First it was Yahoo, now Zappo’s CEO, Tony Hsieh has stated "we don't really telecommute" and is investing  $350 million on a new Las Vegas Office building to prove it.  These CEOs and executive’s use phrases like ” building relationships”, “improving communications and collaboration”. But does this really happen when you force people back in the office?

It’s bad enough that employees lose their flexibility, but as in Zappo’s case, they’re reducing the size of the cubicle from 120 square feet to around 75-80 square feet. Do these executives really think they’re going to improve bonding and communication? Here’s what’s wrong with their theory:

Job Satisfaction and engagement improves with telecommuting. When asked, 36% of workers would choose telecommuting over a pay raise.

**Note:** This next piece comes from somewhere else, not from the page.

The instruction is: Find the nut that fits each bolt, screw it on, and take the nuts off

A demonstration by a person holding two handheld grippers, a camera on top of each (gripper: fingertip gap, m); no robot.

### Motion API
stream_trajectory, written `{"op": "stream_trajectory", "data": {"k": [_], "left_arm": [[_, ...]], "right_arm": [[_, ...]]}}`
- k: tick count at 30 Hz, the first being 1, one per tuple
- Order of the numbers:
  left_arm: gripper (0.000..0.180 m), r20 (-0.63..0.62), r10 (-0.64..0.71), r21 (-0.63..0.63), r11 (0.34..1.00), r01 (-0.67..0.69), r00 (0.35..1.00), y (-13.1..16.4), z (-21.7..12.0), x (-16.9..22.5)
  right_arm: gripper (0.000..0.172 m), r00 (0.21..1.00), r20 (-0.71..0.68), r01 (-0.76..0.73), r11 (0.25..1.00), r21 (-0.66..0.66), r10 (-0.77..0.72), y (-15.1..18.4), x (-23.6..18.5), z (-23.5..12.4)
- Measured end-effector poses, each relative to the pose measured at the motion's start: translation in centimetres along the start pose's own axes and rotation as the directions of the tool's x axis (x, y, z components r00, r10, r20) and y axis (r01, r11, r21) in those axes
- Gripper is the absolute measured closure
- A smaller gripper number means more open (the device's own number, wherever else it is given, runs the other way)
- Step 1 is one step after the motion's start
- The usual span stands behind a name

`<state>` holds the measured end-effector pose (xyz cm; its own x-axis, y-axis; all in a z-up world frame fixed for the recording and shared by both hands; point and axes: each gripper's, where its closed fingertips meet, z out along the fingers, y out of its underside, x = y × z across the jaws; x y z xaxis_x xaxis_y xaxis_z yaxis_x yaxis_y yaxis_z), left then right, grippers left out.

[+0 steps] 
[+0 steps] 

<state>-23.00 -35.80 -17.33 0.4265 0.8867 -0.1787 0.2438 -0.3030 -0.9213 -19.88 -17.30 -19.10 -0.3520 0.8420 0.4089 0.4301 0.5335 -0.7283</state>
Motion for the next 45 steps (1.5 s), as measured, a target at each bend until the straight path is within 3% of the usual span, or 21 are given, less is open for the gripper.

So now by eliminating this option, you have over a third of your workforce unhappy and disengaged. In this same study, they show over two-thirds of employers report increased productivity with telecommuting.

Retention increases when telecommuting is offered . Turnover is costly. The cost to hire and train a new employee can be up to 1/2 a year's salary, not counting a signing bonus. Not to mention the true cost of losing top talent, not just an average worker. Of course, companies always make exceptions to the work from home policy, so if I’m not the one being allowed to stay home, I’m most likely already looking elsewhere.

People don’t like their personal space invaded. I don’t know anyone who embraces moving from an office to a cubicle. Even if you’ve never had an office, no one looks forward to the lack of privacy inherent in this kind of space.  I’m not suggesting you eliminate them altogether. Cubicles are more flexible and save money. Plus some jobs like trading desks thrive on open environments. But making someone who’s use to working from home now drive to an office where they’re forced into a confined space is not going to lead to improved engagement.

People talk to people they want to talk to. Think about how many emails you get from people that sit right next to you or right down the hall from you.  You think that’s going to change when the millennials enter the workforce en masse? This is the generation that sends texts one another when they’re sitting at the same kitchen table. Forcing them into the office will not improve in person communication. Creating team goals and projects that demand collaboration will improve communication, not placing people in the same space.

There is so much technology out there now between Skype, Google +s Hang Outs, and white boards it seems to me that employers can find more efficient, cost effective ways to create collaboration.  I’m not suggesting that you don’t create some “in office” experiences and team building exercises, but eliminating all flexibility just makes zero sense. And don’t even get me started on what this trend is going to do to traffic.